| Activity |
Nothing beyond the line containing "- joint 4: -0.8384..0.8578" should be printed; print each line exactly from the first line of the listing below through it.
START Supplied data
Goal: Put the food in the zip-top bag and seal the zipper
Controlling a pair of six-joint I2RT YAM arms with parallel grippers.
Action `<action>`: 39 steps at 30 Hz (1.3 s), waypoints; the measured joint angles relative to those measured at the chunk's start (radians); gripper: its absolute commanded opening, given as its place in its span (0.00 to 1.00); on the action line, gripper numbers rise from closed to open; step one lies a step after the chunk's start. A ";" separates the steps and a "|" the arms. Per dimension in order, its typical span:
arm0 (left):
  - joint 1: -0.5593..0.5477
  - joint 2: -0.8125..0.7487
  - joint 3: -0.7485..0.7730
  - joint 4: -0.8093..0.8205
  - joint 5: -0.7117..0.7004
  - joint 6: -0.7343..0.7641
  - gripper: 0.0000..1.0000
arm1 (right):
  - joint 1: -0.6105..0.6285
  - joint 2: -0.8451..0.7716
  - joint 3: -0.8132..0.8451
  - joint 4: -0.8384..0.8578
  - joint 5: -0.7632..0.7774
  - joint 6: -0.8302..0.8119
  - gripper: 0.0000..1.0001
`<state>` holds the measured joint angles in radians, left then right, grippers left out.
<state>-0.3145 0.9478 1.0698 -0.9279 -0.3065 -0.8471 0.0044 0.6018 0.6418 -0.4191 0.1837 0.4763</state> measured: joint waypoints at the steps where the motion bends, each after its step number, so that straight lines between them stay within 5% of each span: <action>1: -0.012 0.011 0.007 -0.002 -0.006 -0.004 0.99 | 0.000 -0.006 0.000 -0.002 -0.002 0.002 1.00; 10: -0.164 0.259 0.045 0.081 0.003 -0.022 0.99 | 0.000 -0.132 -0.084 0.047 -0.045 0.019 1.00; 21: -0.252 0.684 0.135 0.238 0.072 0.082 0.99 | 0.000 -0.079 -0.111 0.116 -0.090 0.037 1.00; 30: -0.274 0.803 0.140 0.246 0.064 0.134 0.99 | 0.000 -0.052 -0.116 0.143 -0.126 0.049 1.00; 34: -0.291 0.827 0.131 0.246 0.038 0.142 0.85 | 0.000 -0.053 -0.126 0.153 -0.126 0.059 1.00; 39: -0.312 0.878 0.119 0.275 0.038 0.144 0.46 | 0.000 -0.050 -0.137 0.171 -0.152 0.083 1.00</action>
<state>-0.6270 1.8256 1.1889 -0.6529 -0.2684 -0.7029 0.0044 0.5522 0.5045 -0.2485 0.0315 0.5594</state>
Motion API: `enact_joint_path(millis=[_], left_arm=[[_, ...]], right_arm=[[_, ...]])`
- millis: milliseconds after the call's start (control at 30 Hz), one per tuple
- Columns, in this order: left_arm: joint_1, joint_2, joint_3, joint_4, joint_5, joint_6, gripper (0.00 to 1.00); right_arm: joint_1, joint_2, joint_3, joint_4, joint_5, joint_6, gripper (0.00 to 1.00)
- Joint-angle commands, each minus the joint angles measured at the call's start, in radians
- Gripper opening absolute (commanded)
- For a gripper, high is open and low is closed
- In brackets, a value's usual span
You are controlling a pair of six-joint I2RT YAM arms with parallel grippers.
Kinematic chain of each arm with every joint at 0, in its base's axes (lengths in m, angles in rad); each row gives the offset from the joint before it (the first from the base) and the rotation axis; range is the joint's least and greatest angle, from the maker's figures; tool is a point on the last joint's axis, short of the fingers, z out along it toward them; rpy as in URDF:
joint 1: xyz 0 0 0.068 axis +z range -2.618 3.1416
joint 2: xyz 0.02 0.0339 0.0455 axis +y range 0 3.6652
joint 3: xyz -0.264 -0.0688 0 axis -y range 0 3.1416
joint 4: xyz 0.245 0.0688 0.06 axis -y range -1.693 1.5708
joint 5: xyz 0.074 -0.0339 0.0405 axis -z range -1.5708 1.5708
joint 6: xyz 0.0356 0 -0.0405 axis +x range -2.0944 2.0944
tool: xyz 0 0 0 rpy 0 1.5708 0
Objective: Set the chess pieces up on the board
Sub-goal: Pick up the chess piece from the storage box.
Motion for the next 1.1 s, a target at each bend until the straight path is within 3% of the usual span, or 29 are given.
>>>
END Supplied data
| Answer for this exercise |
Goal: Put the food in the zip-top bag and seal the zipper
Controlling a pair of six-joint I2RT YAM arms with parallel grippers.
Action `<action>`: 39 steps at 30 Hz (1.3 s), waypoints; the measured joint angles relative to those measured at the chunk's start (radians); gripper: its absolute commanded opening, given as its place in its span (0.00 to 1.00); on the action line, gripper numbers rise from closed to open; step one lies a step after the chunk's start. A ";" separates the steps and a "|" the arms. Per dimension in order, its typical span:
arm0 (left):
  - joint 1: -0.5593..0.5477
  - joint 2: -0.8125..0.7487
  - joint 3: -0.7485..0.7730
  - joint 4: -0.8093..0.8205
  - joint 5: -0.7117..0.7004
  - joint 6: -0.7343..0.7641
  - gripper: 0.0000..1.0000
arm1 (right):
  - joint 1: -0.6105..0.6285
  - joint 2: -0.8451..0.7716
  - joint 3: -0.8132..0.8451
  - joint 4: -0.8384..0.8578

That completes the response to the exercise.